Task →
From the line that holds "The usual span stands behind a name" down to the last line of the listing below, reproduce each line exactly and nothing more, omitting pictures.
_ _ _ _
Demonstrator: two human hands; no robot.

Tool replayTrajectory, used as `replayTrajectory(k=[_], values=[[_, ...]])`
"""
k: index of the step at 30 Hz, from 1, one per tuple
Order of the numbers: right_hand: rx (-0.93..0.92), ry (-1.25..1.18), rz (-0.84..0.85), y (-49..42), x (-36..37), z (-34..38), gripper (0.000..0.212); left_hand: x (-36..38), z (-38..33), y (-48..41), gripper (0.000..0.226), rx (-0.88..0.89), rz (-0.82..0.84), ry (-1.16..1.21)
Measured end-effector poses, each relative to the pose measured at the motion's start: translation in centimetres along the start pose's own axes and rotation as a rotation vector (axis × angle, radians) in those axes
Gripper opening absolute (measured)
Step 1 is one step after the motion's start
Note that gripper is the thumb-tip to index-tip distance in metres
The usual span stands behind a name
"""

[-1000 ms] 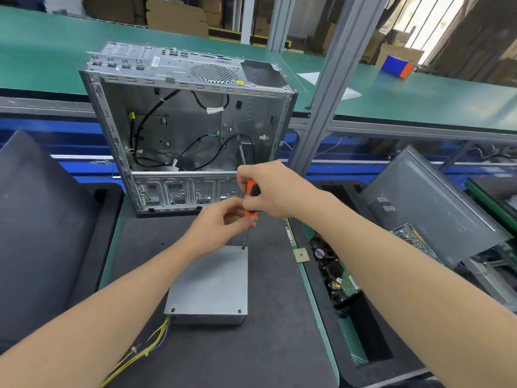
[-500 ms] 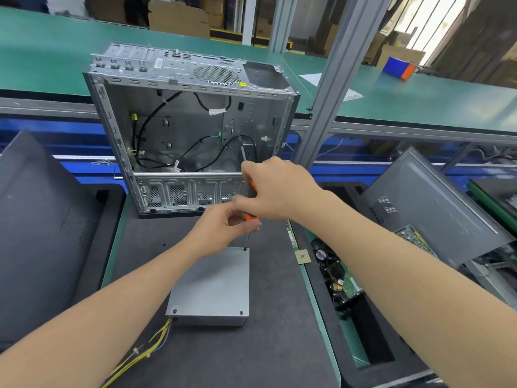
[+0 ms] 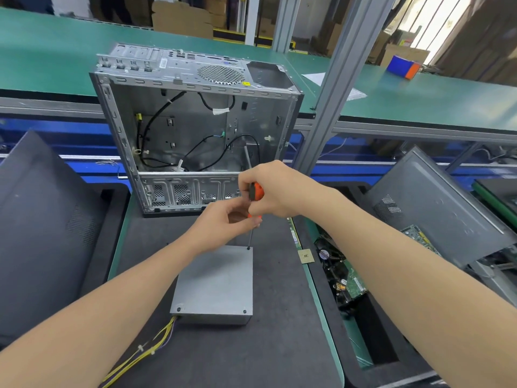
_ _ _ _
Exercise answer →
The usual span stands behind a name
"""

[-1000 ms] 
[-500 ms] 
[+0 ms] 

No more output is needed for this exercise.